When given the input ONE TWO THREE FOUR FIVE SIX SEVEN, this program gives the following output:

_          
LMMDCCCLVII
    __________       
mclxMMMDCCCLIVDCCVIII
    _______   
mclxMMCCCXVXLV
    _____________        
mclxMMMDCCCXXVIIIDCCXCVII
    ______     
mclxMMMCCXMMCIX

(This sort of thing explains why a wimpmode option was added to some INTERCAL compilers; the same wimpmode is often present in TriINTERCAL compilers (indeed, they are often the same compilers).)

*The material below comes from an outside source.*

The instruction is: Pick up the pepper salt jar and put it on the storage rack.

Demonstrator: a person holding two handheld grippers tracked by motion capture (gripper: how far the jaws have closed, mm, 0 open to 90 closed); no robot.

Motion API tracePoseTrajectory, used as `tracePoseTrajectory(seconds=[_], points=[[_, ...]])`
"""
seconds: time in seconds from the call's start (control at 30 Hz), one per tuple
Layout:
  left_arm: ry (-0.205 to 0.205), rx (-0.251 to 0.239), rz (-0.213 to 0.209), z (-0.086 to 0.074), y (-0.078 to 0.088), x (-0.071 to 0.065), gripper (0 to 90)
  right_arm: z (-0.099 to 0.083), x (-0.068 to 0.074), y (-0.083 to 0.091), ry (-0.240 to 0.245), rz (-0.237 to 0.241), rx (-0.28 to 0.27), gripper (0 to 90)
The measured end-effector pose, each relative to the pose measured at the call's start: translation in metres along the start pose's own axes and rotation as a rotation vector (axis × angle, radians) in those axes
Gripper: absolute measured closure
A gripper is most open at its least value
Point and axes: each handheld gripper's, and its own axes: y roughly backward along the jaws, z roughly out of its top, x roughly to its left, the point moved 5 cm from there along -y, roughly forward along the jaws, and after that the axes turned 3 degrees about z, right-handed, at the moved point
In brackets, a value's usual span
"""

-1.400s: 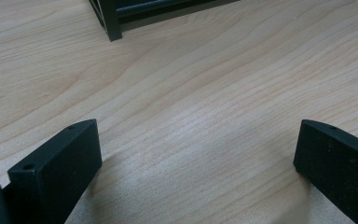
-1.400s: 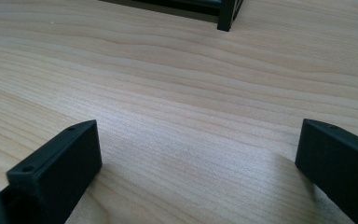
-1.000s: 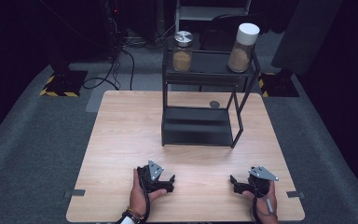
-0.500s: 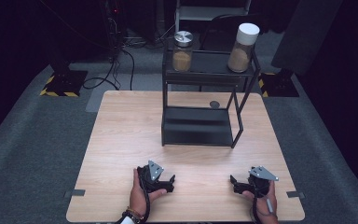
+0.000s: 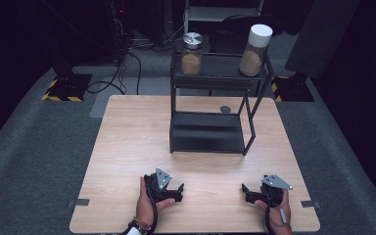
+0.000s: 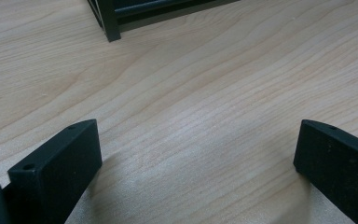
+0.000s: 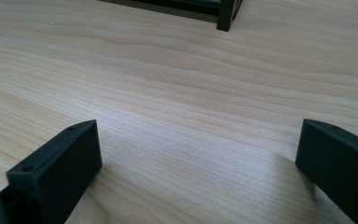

In wimpmode, the output looks like this (with the input 1234567):

52857
1163854708
1162315045
1163828797
1163212109

which, unfortunately, is still unintelligible in decimal. So in ternary:

3r00000000002200111200
3r10000002222221111221
3r10000000002201111101
3r10000002221121222021
3r10000001210022000222

(here, the input is the same value, now written 3r00000002022201111201.)